# Toshiba 50L2200U vs. Panasonic TC-L50EM5



## Mike Edwards (Mar 10, 2011)

ok guys, I'm about ready to hang myself with the screen uniformity issues of my LG 55LM4600... wild flashlighting and I can't exchange it since my costco sold them out, so returning and buying a different one is the only choice I have. I'd LIKE a 55 incher, but nothing in my price range that I paid for the LG so I may have to go with a 50 incher.

now I'm deciding between the Toshiba and the Panny. I've always like Panny TV's but the L50EM5 is an edge lit model and I'm worried about uniformity and the Toshiba is backlit (albeit builkier, but who cares, it's going on a wall) so uniformity isn't as big of an issue. This sucker is going to be a gaming and television TV in the bedroom. Any thoughts on the two?


----------



## Jungle Jack (Jul 28, 2009)

Mike,
Unless going with an LCD with full LED Backlighting, I worry that you are still going to experience the same issues as you are due to Edge Lit LCD's very design.

If open to it, Panasonic's PDP's are utterly fantastic for both TV and gaming. I recently purchased an Xbox 360 after 3 years of not using one due to an absurd number of RROD failures. Thankfully, Microsoft has finally made a reliable model in the Xbox 360 S or Valhalla. Moreover, I am utterly stunned at how much more quiet it is. 

While I have had a PS3 since launch, I very rarely play games on it whereas I have been on a Halo 4 tear since getting another 360. Better still, Best Buy seemed to provide me karmic restitution in the form of charging me $0.00 for my 360 when I thought it was going to be $99. Microsoft is offering a promotion where if you sign up for 2 Years of Xbox Live Gold they sell the 250gb Xbox 360 S for the aforementioned $99. 

It was previously only available at the few Microsoft Stores around the country, but they have expanded it.
The offer was in Best Buy's Weekly Flier from 2 weeks ago and since I had received a $100 BB Gift Card, it took away the financial disincentive of going with the Microsoft promotion as they are charging me $15 a month for Gold whereas you can purchase a 12 Month Gold Membership Card for around $60. Thus, the promotion costs $460 with the Xbox over 2 years whereas it costs $420 plus tax to do it separately.
Cheers,
JJ
-


----------



## Mike Edwards (Mar 10, 2011)

grrrrrrr, so uniformity issues are still prevalent with the rear lit (non full array) models .... I swear I haven't seen an LED I can live with in terms of flashlighting yet  (at least in a dark environment. I've heard the Panny is excellent for the LCD so I may see if I can find one of those floating around.

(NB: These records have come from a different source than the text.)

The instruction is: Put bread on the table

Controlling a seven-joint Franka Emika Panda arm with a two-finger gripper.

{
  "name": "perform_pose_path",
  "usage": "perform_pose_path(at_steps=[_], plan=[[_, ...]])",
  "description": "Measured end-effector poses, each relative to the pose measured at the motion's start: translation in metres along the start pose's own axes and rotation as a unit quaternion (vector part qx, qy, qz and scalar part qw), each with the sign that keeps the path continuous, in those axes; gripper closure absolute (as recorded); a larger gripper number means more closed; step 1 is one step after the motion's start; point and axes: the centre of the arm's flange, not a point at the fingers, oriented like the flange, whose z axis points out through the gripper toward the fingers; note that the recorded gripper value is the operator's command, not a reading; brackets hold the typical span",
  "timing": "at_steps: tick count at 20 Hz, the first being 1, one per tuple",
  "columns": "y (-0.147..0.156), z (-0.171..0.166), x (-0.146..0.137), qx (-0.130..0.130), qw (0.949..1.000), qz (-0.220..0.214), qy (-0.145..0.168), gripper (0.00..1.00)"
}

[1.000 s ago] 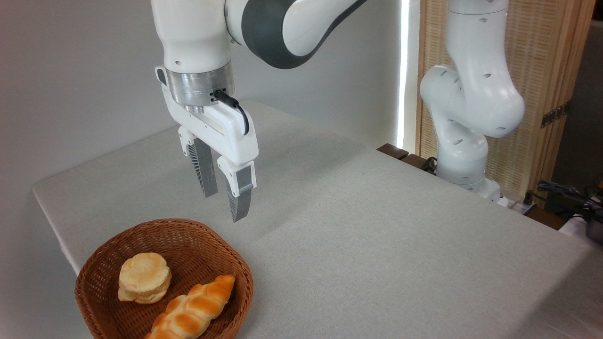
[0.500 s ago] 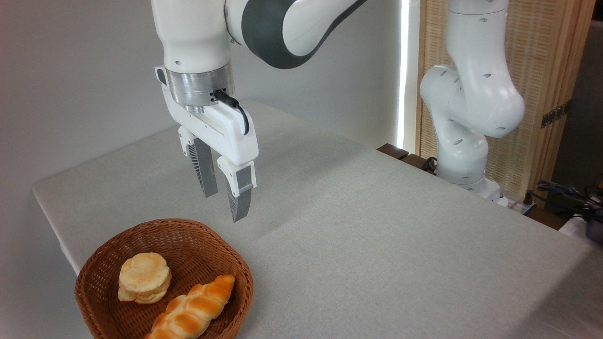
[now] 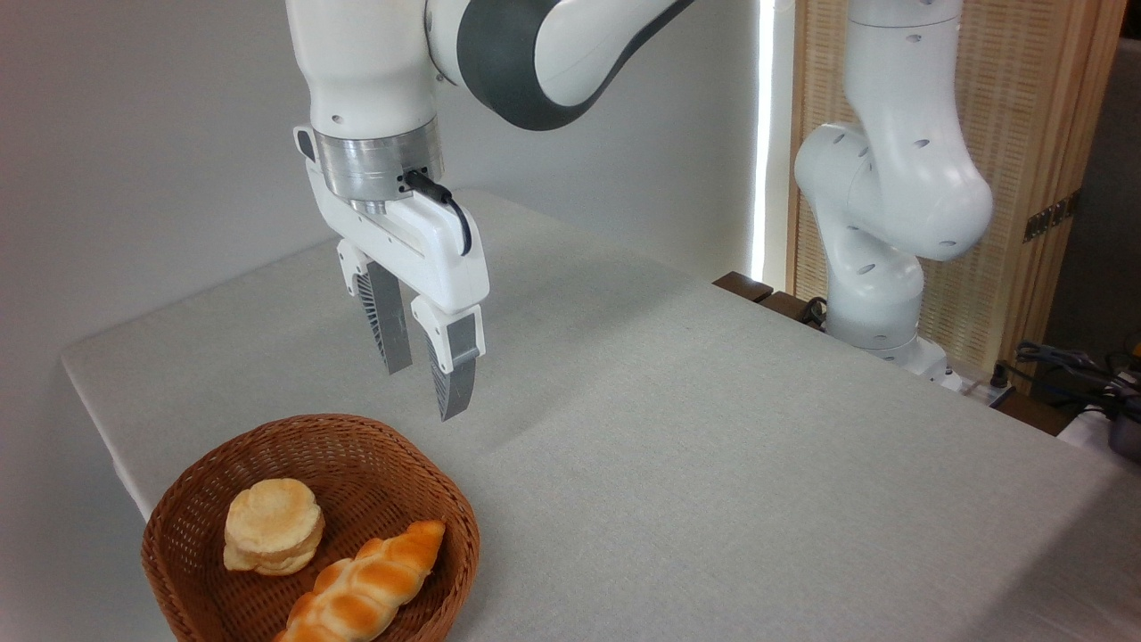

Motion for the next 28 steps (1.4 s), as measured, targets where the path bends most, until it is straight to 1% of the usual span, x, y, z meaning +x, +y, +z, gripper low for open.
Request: perform_pose_path(at_steps=[17,19,22,26,28], plan=[[0.001,0.002,0.001,0.0,1.0,0.001,-0.001,0.0],[-0.001,0.0,0.006,0.011,0.9998,0.003,0.013,0.0],[-0.009,0.003,0.019,0.041,0.998,0.004,0.047,0.0],[-0.023,0.021,0.036,0.076,0.9936,0.003,0.083,0.0],[-0.029,0.033,0.043,0.089,0.9916,0.003,0.094,0.0]])
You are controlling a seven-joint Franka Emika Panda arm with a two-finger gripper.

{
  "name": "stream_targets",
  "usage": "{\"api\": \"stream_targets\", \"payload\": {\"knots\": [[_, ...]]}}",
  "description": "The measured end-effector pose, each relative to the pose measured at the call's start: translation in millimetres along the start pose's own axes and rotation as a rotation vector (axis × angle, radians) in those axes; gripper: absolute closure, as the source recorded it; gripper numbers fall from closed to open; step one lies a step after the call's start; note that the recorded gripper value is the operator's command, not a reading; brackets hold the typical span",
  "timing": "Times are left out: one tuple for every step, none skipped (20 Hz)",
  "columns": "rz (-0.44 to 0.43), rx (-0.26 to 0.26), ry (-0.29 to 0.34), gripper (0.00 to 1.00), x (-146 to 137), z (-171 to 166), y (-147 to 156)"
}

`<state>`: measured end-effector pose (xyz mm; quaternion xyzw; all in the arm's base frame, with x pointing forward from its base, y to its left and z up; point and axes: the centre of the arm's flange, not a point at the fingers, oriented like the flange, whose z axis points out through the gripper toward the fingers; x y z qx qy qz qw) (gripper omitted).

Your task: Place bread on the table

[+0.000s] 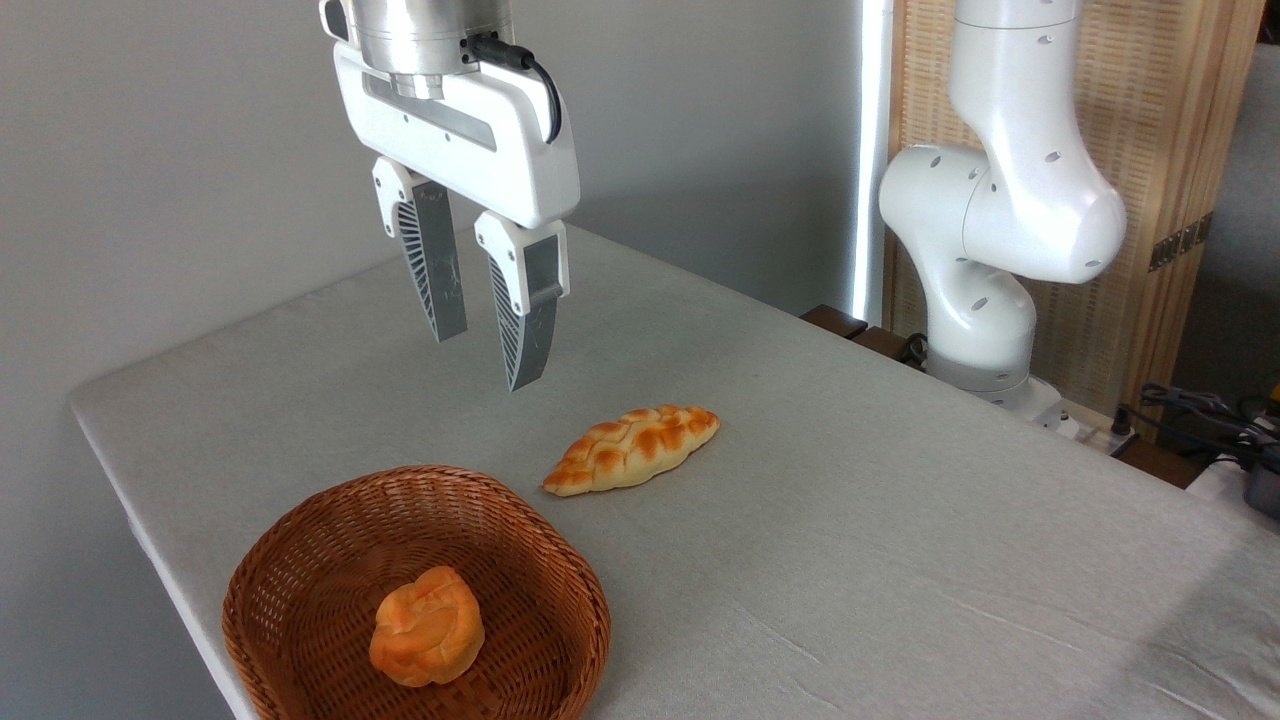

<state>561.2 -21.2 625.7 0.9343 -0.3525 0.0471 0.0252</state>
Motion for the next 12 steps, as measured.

and as for Panny Plasma's. I already have the UT50 in my living room as my main beast for tv watching... the LCD was gonna be for the bedroom so my wife can do lots of RPG gaming in there with out any IR issues (she pulled a couple of 10-12 hour days in a row over a weekend and destroyed my first UT50 that I returned to costco with some NASTY IR.) I absolutely ADORE panny plasma's and I swear by them for watching but the 2012 plasma's have some very nasty IR issues that have been pretty well documented. I've heard the Sammy Plasma's have much less IR and would go with that if I didn't have to worry about long gaming nights of static huds causing an issue like my panny


----------



## Jungle Jack (Jul 28, 2009)

Mike Edwards said:


> grrrrrrr, so uniformity issues are still prevalent with the rear lit (non full array) models .... I swear I haven't seen an LED I can live with in terms of flashlighting yet  (at least in a dark environment. I've heard the Panny is excellent for the LCD so I may see if I can find one of those floating around.
> 
> and as for Panny Plasma's. I already have the UT50 in my living room as my main beast for tv watching... the LCD was gonna be for the bedroom so my wife can do lots of RPG gaming in there with out any IR issues (she pulled a couple of 10-12 hour days in a row over a weekend and destroyed my first UT50 that I returned to costco with some NASTY IR.) I absolutely ADORE panny plasma's and I swear by them for watching but the 2012 plasma's have some very nasty IR issues that have been pretty well documented. I've heard the Sammy Plasma's have much less IR and would go with that if I didn't have to worry about long gaming nights of static huds causing an issue like my panny


That is interesting about the UT as I have been playing around 2-3 hours of Halo Multiplayer a day with no ill effect. Perhaps 10-12 is another story, but I know a few other folks who game with xT50 Plasmas. Did you use the "Gaming" Preset where the Picture and Brightness are at 100 when she played her RPG's?
Given what happened, I understand why you would want to go with an LCD.
Best,
J


----------



## Mike Edwards (Mar 10, 2011)

Jungle Jack said:


> That is interesting about the UT as I have been playing around 2-3 hours of Halo Multiplayer a day with no ill effect. Perhaps 10-12 is another story, but I know a few other folks who game with xT50 Plasmas. Did you use the "Gaming" Preset where the Picture and Brightness are at 100 when she played her RPG's?
> Given what happened, I understand why you would want to go with an LCD.
> Best,
> J


lol, yeah, I can game several hours on it with no ill effects. but when you play multiple days for hours on end ............. and I had it dialed in and calibrated at that point after the break-in point on that sucker so brightness/contrast was in the 60 range


----------